Ando de mudanza y bastante desconectado, razón por la cual Error500 anda algo desatendido estos días y con un montón de temas pendientes de comentar, la semana que viene va a ser intensa en el blog. Esta «mudanza analógica» es el mejor momento para hacer una criba y deshacerse de tanto obejto acumulado con los años, también en los cachivaches que dejan de tener sentido en la actual «vida digital«, ahí van algunos ejemplos:

  • La radio: como dispositivo especializado, la radio hace mucho que dejó de tener sentido.

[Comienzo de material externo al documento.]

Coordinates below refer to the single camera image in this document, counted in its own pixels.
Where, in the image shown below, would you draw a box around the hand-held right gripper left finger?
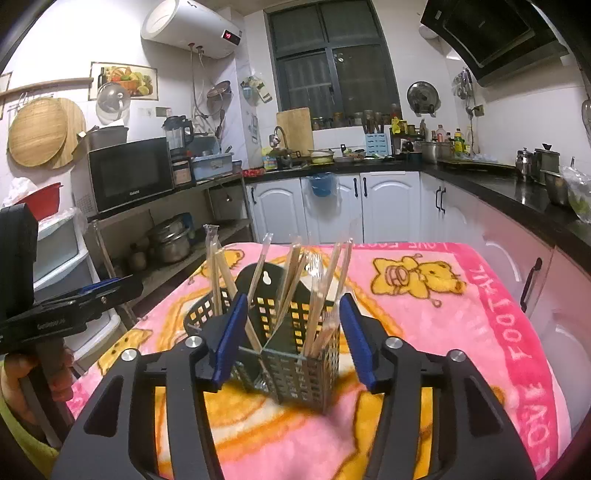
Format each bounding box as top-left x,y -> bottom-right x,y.
51,292 -> 250,480

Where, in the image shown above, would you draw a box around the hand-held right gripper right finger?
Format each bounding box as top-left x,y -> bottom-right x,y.
338,292 -> 536,480

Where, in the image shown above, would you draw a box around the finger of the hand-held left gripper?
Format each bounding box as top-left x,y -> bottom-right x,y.
69,275 -> 145,324
32,278 -> 122,315

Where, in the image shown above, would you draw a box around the bunch of wooden chopsticks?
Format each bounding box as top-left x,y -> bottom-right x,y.
203,224 -> 356,365

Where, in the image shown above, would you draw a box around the dark green utensil basket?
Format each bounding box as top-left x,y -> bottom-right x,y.
184,262 -> 342,415

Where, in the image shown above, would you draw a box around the person's left forearm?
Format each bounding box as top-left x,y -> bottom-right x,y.
0,397 -> 58,478

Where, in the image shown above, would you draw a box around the person's left hand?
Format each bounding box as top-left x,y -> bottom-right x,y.
0,346 -> 75,428

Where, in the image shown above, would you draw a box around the white plastic drawer unit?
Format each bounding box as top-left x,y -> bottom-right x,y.
32,208 -> 121,365

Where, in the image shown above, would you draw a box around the red plastic basin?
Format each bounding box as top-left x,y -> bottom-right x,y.
14,182 -> 63,221

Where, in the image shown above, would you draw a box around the stacked steel pots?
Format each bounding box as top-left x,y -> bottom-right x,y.
148,216 -> 192,264

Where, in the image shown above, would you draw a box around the pink printed blanket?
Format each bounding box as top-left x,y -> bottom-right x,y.
65,240 -> 575,480

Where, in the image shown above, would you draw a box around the black microwave oven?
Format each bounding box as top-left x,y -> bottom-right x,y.
88,137 -> 175,214

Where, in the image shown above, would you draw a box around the round bamboo tray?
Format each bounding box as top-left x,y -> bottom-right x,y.
8,97 -> 70,168

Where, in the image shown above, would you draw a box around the metal shelf table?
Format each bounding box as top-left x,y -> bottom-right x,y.
88,173 -> 254,319

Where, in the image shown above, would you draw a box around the round wooden board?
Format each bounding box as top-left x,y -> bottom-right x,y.
51,98 -> 88,169

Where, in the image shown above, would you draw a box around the blue hanging bin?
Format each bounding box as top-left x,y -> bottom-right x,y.
308,172 -> 336,198

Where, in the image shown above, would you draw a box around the black blender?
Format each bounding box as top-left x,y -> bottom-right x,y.
163,115 -> 195,185

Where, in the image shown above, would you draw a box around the wooden rolling pin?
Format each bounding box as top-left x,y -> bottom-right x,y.
0,78 -> 94,97

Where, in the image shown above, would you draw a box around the glass pot lid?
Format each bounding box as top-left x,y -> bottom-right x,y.
96,82 -> 131,124

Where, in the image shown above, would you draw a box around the blue knife block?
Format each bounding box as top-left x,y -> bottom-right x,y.
365,133 -> 392,157

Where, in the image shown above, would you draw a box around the steel cooking pot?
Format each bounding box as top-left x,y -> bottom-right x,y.
418,141 -> 455,164

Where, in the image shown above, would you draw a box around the metal kitchen faucet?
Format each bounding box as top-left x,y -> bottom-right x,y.
270,126 -> 290,158

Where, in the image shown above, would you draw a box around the hanging metal strainer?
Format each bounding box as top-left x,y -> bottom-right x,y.
206,80 -> 232,121

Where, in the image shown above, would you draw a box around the wooden cutting board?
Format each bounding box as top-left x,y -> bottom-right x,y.
276,107 -> 315,152

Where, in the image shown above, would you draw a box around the row of glass jars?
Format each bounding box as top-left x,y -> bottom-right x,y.
311,110 -> 402,131

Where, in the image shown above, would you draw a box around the row of condiment bottles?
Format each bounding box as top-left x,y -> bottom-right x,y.
418,119 -> 476,155

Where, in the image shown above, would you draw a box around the hanging plastic bag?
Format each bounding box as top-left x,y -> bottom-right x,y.
241,75 -> 273,103

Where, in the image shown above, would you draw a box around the steel kettle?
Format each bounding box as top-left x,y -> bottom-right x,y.
515,148 -> 536,177

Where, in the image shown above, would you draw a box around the round metal lid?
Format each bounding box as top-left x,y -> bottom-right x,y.
406,80 -> 439,116

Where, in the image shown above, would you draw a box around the clear plastic bag with vegetables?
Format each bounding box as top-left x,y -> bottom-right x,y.
561,166 -> 591,222

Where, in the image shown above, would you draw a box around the white water heater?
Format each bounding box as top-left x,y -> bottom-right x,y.
141,0 -> 244,60

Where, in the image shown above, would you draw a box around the hanging kitchen tools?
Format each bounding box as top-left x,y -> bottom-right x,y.
452,68 -> 477,117

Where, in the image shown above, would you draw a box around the dark framed window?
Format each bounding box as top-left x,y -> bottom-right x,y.
265,0 -> 402,132

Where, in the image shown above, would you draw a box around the black range hood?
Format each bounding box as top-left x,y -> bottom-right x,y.
420,0 -> 570,88

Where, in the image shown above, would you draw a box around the fruit wall poster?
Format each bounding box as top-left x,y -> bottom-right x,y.
89,61 -> 158,101

Soy oyente ocasional – dependiente del contexto, a veces la pongo en el coche – pero el tenerla incorporada en el móvil, la tele (TDT) y el ordenador hace que la última que tuve no haya pasado el filtro.
  • Compactos y discos DVD: no porque uno abrace el streaming, sino por la omnipresencia de discos externos y memorias USB. Descargar contenidos, pinchar en el dispositivo pegado a la tele y borrado tras acabar de verlos es el proceso habitual para el consumo de contenidos audivisuales en el caso de un servidor. La música es algo diferente, se queda a vivir mucho más tiempo en el disco duro. En ambos casos las distintas propuestas de sincronización de dispositivos están todavía demasiado verdes, habrá que esperar a la próxima mudanza para olvidar memorias temporales.

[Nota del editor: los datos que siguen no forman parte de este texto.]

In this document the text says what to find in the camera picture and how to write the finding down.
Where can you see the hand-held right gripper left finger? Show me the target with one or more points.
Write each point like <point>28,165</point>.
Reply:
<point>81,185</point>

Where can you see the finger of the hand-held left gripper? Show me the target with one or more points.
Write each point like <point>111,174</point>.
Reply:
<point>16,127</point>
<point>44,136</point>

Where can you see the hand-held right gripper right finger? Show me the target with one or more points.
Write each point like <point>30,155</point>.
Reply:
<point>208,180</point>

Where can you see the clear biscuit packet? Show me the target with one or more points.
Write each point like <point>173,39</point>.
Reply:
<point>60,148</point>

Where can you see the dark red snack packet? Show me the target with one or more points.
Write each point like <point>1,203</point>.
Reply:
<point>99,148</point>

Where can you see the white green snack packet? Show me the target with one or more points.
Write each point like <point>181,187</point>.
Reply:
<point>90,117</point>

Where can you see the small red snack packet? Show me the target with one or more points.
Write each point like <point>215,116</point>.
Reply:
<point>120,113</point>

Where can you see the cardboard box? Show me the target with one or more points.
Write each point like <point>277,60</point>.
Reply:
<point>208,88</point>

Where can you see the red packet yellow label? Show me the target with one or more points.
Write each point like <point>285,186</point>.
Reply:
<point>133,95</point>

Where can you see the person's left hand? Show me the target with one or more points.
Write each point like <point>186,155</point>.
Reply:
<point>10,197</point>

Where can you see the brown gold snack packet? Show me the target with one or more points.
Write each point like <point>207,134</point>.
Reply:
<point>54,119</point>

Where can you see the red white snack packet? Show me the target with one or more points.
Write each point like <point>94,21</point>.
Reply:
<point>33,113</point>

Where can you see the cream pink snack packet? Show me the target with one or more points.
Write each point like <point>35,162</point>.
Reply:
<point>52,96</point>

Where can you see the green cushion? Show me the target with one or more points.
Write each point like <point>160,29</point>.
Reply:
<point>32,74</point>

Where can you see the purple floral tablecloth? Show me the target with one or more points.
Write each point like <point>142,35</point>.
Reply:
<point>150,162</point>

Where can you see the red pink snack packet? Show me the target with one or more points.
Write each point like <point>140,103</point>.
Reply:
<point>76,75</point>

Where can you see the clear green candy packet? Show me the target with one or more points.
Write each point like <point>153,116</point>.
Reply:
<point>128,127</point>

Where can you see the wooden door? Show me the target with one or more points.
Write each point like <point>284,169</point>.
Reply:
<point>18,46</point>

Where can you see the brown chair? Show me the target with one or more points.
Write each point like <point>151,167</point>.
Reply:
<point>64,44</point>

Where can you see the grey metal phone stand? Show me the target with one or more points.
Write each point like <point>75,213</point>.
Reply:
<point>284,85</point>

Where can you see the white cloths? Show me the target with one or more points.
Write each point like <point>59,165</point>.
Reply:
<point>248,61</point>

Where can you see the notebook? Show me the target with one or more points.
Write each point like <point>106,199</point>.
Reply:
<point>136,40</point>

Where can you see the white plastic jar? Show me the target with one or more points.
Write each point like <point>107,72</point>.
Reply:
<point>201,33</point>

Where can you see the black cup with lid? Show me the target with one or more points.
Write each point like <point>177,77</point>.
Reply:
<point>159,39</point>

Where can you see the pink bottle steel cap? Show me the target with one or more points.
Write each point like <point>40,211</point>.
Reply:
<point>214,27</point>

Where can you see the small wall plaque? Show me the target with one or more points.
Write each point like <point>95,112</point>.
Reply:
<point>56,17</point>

  • El DVD del salón: hoy ya se queda corto un lector de DVD en el salón, aunque acepte Divx y se lo trague todo. La consola, el HTPC o el set-top box vienen a darle el relevo.

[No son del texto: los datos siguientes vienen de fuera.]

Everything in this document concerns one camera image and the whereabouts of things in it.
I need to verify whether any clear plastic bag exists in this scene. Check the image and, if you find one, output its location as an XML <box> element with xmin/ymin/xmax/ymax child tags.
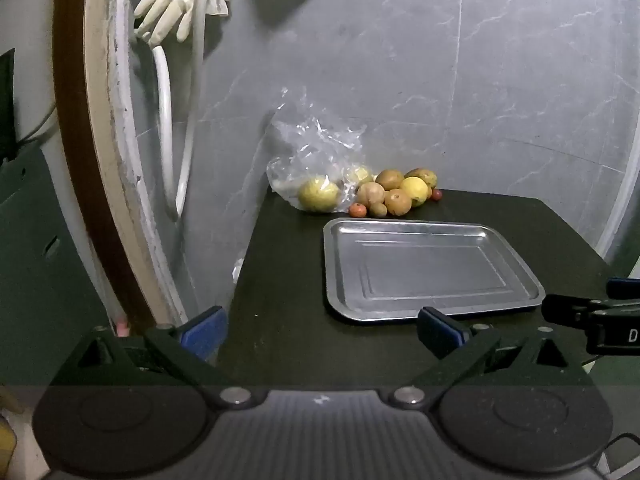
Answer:
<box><xmin>265</xmin><ymin>87</ymin><xmax>368</xmax><ymax>213</ymax></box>

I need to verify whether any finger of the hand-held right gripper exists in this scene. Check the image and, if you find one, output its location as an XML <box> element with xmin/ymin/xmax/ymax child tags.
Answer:
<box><xmin>606</xmin><ymin>277</ymin><xmax>640</xmax><ymax>300</ymax></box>
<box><xmin>542</xmin><ymin>294</ymin><xmax>608</xmax><ymax>328</ymax></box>

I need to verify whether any white flexible hose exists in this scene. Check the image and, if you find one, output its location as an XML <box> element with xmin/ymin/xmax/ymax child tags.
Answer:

  • Las necesidades de conectividad: como cambia todo respecto a apenas unos años. Lo digo por como uno plantea el mobiliario, el cableado y los puntos de acceso para tener conexión en toda la casa, la época en que la conexión a internet era cosa sólo del ordenador de sobremesa ya ha terminado. Otras cosas han cambiado menos, aunque parezca mentira en pleno siglo XXI y en el «Sillicon Valley del sur de Europa» – en mi barrio Telefónica afirma no tener red, por lo que toca «vivir» de la conexión HSDPA y olvidarse del P2P. Alucinante.

Curiosamente, esta era digital también tiene regresos inesperados. En mi caso, una aguja para discos de vinilos – sí música de pago y en formato físico – que tengo que perdiente por aquello del lado nostálgico y romántico de uno. De hecho, escucho consejos al respecto.